Todd worked full time and started working on his dream of medical school. I
struggled to meet the task to grow up fast and being who I needed to be. More
babies came; we bought our first home on 80 acres in Southeast
Kansas. Todd took on two jobs plus continuing his education nearly
all over an hours drive from our house. But he always called every chance he
got. Sometimes I didn’t see him for days but he still called. Sometimes we
would talk on the cell phone the whole time he drove to work or on his way
back. We made time to work on our farm and make babies and somehow the years
went by quickly. We’ve weathered some storms in our marriage but somehow God
has led us through.
We are kind of an intense couple. A lot of times our ups are
really high and our lows are really low. But those good times are what make it
all worth while. Todd challenges me everyday to be more like Christ; to serve
with my whole heart. He’s strong and dependable to my emotional flightyness. I
don’t always understand him or appreciate our differences but they are what
makes us who we are and what God is using to smooth out our rough edges. Todd
is certainly the man God placed in my heart and who He always planned for me to
grow old with.
It’s kind of funny thinking of little Todd climbing on the
school bus in the first grade when I was a tiny infant just learning to crawl.
Or Hot Toddy playing football in high school with all the cheerleaders shouting
his name while I was learning to ride a bike and jump rope! We laugh about the 80’s
songs that were popular when he was in high school compared with the mid 90’s
rock that I remember being the rage. The hot stars when he was in high school
were Harrison Ford and Tom Cruise while Brad Pit and Kevin Costner were all the
rage with the girls from my class! The generation gap cracks us up and every
now and again comes out in our interactions. He’s more in touch with the
passing of time and the process of aging than I am and therefore is more
concerned with having a long term focus and roots. I am only now starting to
feel age creeping up on me and the overwhelming knowledge of my lack of
expertise. I feel ordinary and insignificant. As I teach my children I feel
inadequate and ill-equipped. I don’t identify with the homeschoolers who are new
to this and they feel that they are blazing trails into unknown and exciting
new territory.

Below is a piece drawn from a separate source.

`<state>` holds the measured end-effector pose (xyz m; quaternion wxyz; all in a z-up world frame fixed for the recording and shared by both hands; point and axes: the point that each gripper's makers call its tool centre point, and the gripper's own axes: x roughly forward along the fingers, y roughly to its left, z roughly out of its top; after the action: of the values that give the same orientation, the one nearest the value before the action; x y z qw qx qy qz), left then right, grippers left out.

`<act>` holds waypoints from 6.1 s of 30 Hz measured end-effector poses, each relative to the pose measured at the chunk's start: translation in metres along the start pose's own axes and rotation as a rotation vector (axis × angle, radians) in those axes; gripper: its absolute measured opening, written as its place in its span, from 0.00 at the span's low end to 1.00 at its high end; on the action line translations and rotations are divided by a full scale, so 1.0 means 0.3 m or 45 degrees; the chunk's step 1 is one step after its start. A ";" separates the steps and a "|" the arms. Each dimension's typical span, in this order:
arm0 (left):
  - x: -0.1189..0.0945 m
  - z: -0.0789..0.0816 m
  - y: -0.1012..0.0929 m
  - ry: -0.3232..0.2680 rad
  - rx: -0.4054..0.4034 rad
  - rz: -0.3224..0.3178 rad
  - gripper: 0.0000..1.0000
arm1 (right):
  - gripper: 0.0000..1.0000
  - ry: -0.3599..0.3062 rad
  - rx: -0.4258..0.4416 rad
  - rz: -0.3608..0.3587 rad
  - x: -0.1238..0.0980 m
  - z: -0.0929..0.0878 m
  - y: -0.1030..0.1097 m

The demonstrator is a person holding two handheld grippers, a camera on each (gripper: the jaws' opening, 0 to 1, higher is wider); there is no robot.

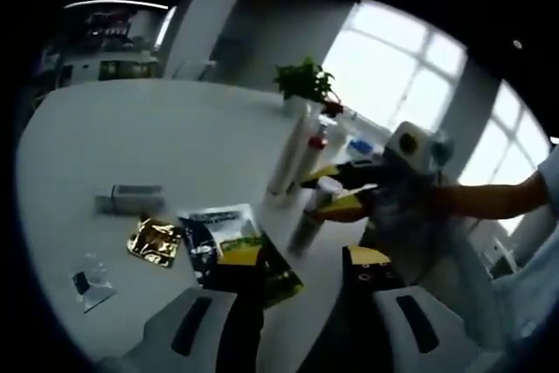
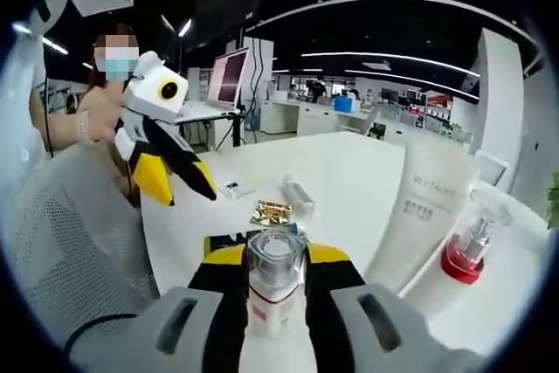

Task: Arrange the skincare products in the storage area until every visible bottle or jar stands upright without overlapping.

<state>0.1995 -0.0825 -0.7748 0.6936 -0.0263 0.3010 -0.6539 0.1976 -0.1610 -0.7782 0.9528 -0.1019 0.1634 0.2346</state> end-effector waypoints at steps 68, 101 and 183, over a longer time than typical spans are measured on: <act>0.219 -0.006 -0.027 0.254 0.496 0.145 0.42 | 0.24 0.069 -0.149 0.158 -0.020 -0.011 -0.005; 0.316 -0.113 -0.019 0.440 0.364 0.154 0.20 | 0.26 0.149 -0.183 0.252 -0.080 -0.124 -0.026; 0.682 -0.033 -0.047 0.460 0.362 0.139 0.15 | 0.18 0.222 -0.032 0.093 -0.158 -0.299 -0.291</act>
<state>0.1750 -0.2698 -0.8554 0.6596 0.2054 0.3262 -0.6453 0.1762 -0.2807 -0.8340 0.9245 -0.1277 0.2463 0.2615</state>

I feel like I'm wondering around in a wilderness that looks all
too familiar and yet strangely frightening. I’m attending a secular college
and, for the first time, am realizing the vast depravity in our world and feel
utterly incapable of making a significant impact. I used to think that I would
change the world but now only hope to not screw up too badly and bring shame to
my Lord. I’m sure my proverbial pendulum will swing back more toward center
soon and I won’t feel so lost in such a huge and so deeply depraved world.
But for now I stand, gazing at the “mile stone” marking a
marriage of 10 years and I just wonder what the next 10 years will hold. If
these next 10, 20, and even 30 or 40 years are anything like the craziness of
these past 10 then it will be worth every bump, every rut, every broken down
moment of despair for the joy that I got to spend every moment of it as the
wife of the most incredible man; my man;
the man God fashioned and custom fit into my heart; the man of my dreams!!